Pull in r325446 from upstream clang trunk (by me):
[X86] Add 'sahf' CPU feature to frontend
Summary: Make clang accept `-msahf` (and `-mno-sahf`) flags to activate the `+sahf` feature for the backend, for bug 36028 (Incorrect use of pushf/popf enables/disables interrupts on amd64 kernels). This was originally submitted in bug 36037 by Jonathan Looney <jonlooney@gmail.com>.
As described there, GCC also uses `-msahf` for this feature, and the backend already recognizes the `+sahf` feature. All that is needed is to teach clang to pass this on to the backend.
The mapping of feature support onto CPUs may not be complete; rather, it was chosen to match LLVM's idea of which CPUs support this feature (see lib/Target/X86/X86.td).
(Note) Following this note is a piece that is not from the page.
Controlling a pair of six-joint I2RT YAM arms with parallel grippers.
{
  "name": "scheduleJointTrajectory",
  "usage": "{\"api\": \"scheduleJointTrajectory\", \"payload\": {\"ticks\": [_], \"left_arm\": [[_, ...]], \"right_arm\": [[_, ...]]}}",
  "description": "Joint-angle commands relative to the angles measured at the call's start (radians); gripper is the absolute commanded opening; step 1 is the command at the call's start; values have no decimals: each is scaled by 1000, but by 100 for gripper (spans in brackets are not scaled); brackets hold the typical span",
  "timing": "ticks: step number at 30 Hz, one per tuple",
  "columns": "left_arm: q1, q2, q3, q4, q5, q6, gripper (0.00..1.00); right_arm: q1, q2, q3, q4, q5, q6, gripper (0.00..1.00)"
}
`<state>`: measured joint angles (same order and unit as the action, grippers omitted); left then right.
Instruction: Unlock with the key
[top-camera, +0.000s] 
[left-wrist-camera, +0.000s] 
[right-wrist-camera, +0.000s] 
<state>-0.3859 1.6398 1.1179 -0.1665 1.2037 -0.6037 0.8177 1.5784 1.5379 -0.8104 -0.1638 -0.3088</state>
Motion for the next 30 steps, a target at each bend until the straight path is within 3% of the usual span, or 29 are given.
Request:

I also updated the affected test case (CodeGen/attr-target-x86.c) to match the emitted output.
Reviewers: craig.topper, coby, efriedma, rsmith
Reviewed By: craig.topper
Subscribers: emaste, cfe-commits
Differential Revision: https://reviews.llvm.org/D43394
Pull in r328944 from upstream llvm trunk (by Chandler Carruth):
[x86] Expose more of the condition conversion routines in the public API for X86's instruction information. I've now got a second patch under review that needs these same APIs. This bit is nicely orthogonal and obvious, so landing it. NFC.
Pull in r329414 from upstream llvm trunk (by Craig Topper):
[X86] Merge itineraries for CLC, CMC, and STC.
These are very simple flag setting instructions that appear to only be a single uop. They're unlikely to need this separation.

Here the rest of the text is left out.